## What this task involves
Find and copy each line of the listing below that has the word "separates" in it.

## Extracted material
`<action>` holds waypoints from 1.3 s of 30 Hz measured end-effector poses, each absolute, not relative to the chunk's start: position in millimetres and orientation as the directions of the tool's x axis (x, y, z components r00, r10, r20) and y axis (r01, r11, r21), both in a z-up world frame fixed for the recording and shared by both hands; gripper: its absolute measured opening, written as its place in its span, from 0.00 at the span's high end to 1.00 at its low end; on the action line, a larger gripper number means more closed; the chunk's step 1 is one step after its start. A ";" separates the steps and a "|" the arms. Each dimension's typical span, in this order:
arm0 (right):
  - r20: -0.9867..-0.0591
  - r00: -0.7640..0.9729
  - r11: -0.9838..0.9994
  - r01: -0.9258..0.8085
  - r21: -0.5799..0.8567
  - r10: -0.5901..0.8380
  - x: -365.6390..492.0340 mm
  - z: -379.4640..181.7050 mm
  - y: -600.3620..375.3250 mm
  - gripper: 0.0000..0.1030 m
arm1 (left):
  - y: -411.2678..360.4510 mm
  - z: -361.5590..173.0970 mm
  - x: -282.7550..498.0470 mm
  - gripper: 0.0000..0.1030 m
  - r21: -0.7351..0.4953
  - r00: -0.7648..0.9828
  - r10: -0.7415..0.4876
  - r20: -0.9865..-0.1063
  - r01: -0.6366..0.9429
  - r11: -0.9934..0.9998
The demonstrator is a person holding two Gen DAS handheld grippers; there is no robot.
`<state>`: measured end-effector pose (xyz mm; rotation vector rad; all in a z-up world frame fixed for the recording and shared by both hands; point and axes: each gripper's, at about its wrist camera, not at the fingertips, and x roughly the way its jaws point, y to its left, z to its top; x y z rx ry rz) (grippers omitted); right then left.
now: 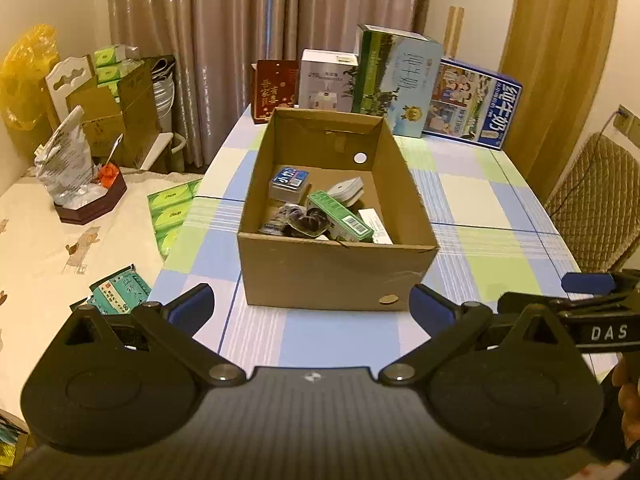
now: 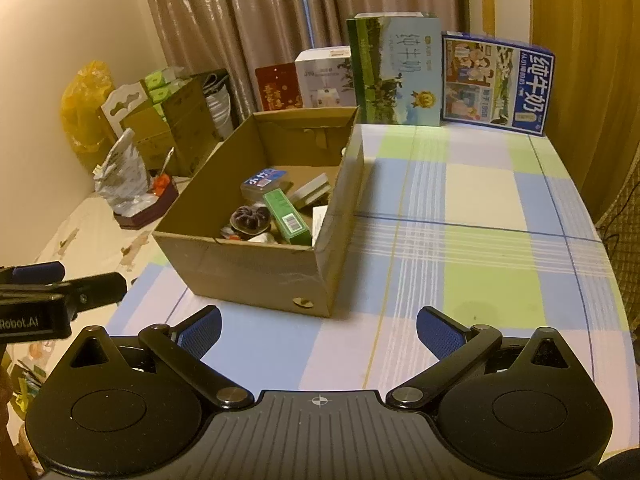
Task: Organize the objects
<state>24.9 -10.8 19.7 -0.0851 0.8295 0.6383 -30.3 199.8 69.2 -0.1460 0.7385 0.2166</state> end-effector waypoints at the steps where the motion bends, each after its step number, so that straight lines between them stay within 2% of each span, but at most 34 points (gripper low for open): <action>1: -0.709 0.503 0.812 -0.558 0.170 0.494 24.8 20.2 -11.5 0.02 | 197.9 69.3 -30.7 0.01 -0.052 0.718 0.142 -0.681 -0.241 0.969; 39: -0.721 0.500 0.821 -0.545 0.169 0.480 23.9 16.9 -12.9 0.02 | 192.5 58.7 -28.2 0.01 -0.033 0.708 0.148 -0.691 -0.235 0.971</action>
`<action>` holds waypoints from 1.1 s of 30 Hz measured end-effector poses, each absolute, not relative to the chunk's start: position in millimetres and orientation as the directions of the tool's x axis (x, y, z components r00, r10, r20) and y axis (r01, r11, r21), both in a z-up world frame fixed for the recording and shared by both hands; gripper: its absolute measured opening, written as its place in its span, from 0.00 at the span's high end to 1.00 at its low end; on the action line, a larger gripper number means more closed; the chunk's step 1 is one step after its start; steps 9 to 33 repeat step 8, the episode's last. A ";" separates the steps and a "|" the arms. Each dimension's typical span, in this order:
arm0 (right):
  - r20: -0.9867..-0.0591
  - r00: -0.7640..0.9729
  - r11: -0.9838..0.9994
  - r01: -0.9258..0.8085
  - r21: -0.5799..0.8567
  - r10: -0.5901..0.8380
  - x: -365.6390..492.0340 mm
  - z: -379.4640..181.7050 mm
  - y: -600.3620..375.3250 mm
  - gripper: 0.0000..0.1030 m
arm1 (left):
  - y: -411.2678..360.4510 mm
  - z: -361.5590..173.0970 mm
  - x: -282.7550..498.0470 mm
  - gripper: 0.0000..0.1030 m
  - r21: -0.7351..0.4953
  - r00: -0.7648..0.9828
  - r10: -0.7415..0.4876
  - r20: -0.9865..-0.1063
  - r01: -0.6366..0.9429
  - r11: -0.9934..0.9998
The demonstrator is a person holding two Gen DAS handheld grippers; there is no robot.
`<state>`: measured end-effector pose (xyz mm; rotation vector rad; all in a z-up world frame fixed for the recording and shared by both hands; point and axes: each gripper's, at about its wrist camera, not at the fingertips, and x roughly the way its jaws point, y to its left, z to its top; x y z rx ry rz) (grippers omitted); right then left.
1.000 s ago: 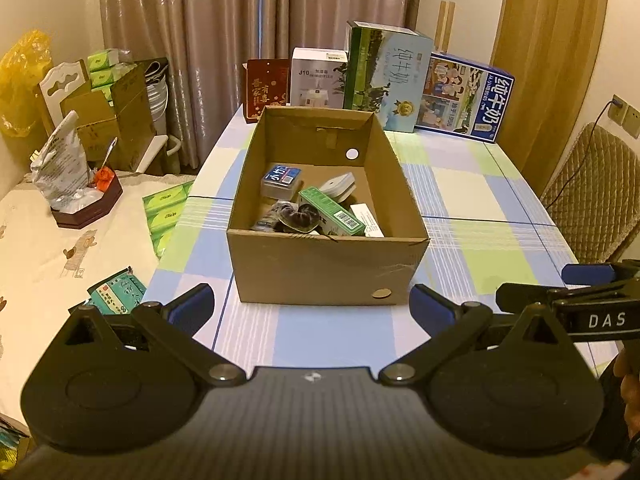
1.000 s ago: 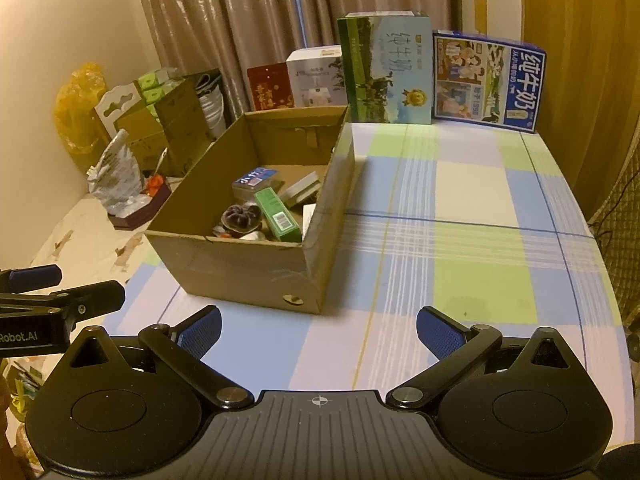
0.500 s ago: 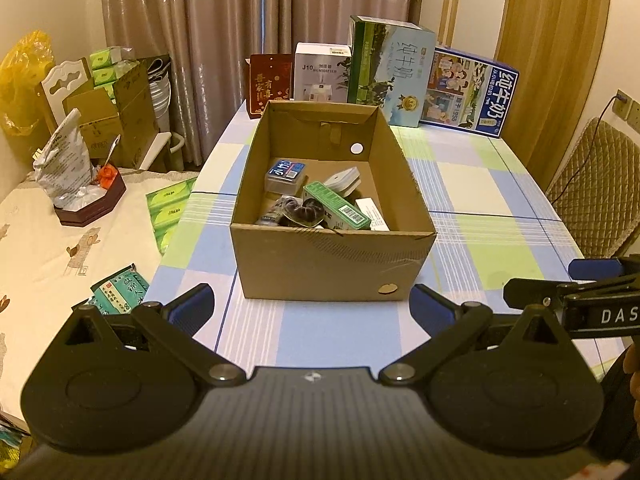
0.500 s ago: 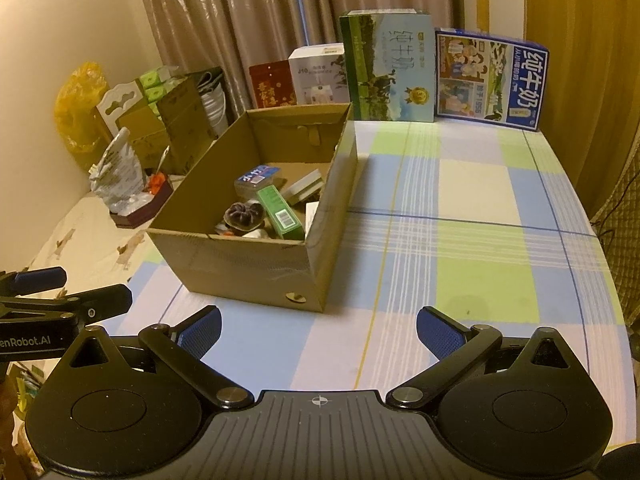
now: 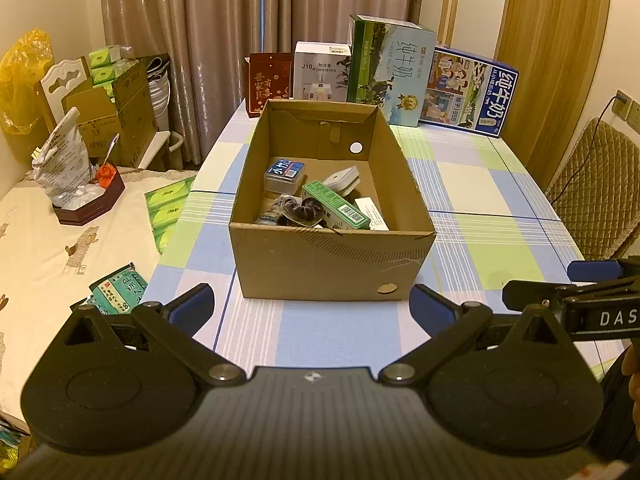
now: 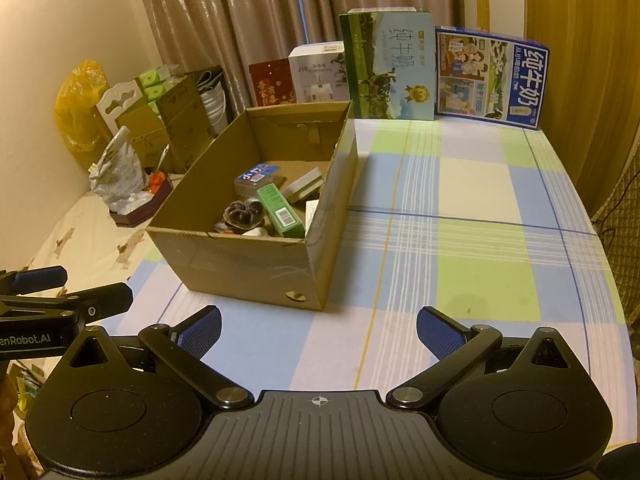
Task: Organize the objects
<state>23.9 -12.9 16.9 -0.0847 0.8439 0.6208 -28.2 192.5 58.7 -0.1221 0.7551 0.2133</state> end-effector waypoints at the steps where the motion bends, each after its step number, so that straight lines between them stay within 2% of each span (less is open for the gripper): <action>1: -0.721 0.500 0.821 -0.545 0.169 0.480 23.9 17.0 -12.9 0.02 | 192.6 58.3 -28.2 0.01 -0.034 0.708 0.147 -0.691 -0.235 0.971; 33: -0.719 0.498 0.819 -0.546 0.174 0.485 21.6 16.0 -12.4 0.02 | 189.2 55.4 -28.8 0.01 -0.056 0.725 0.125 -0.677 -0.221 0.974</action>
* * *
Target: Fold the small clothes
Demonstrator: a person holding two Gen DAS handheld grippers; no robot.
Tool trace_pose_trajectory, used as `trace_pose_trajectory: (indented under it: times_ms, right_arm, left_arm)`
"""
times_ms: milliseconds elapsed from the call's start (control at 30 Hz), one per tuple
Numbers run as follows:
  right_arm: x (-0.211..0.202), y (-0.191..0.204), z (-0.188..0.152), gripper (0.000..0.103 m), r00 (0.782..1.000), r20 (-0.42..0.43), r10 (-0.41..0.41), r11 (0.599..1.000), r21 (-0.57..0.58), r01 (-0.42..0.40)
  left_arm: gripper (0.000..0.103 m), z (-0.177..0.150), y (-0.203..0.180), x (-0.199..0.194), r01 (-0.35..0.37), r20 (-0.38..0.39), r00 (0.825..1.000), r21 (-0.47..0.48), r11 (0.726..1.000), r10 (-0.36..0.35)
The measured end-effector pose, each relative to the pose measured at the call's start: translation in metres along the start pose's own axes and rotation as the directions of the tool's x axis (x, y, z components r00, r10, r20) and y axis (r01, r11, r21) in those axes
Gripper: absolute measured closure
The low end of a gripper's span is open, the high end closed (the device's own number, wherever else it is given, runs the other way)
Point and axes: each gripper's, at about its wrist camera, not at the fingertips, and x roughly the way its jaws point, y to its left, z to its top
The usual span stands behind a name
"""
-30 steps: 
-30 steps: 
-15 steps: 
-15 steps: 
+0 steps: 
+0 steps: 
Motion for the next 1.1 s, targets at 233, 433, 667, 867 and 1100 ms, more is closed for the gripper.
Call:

## Solution for this problem
`<action>` holds waypoints from 1.3 s of 30 Hz measured end-effector poses, each absolute, not relative to the chunk's start: position in millimetres and orientation as the directions of the tool's x axis (x, y, z components r00, r10, r20) and y axis (r01, r11, r21), both in a z-up world frame fixed for the recording and shared by both hands; gripper: its absolute measured opening, written as its place in its span, from 0.00 at the span's high end to 1.00 at its low end; on the action line, a larger gripper number means more closed; the chunk's step 1 is one step after its start. A ";" separates the steps and a "|" the arms. Each dimension's typical span, in this order:
`<action>` holds waypoints from 1.1 s of 30 Hz measured end-effector poses, each absolute, not relative to the chunk's start: position in millimetres and orientation as the directions of the tool's x axis (x, y, z components r00, r10, r20) and y axis (r01, r11, r21), both in a z-up world frame fixed for the recording and shared by both hands; gripper: its absolute measured opening, written as its place in its span, from 0.00 at the span's high end to 1.00 at its low end; on the action line, a larger gripper number means more closed; the chunk's step 1 is one step after its start; steps 9 to 33 repeat step 8, the episode's last. A ";" separates the steps and a "|" the arms. Each dimension's typical span, in this order:

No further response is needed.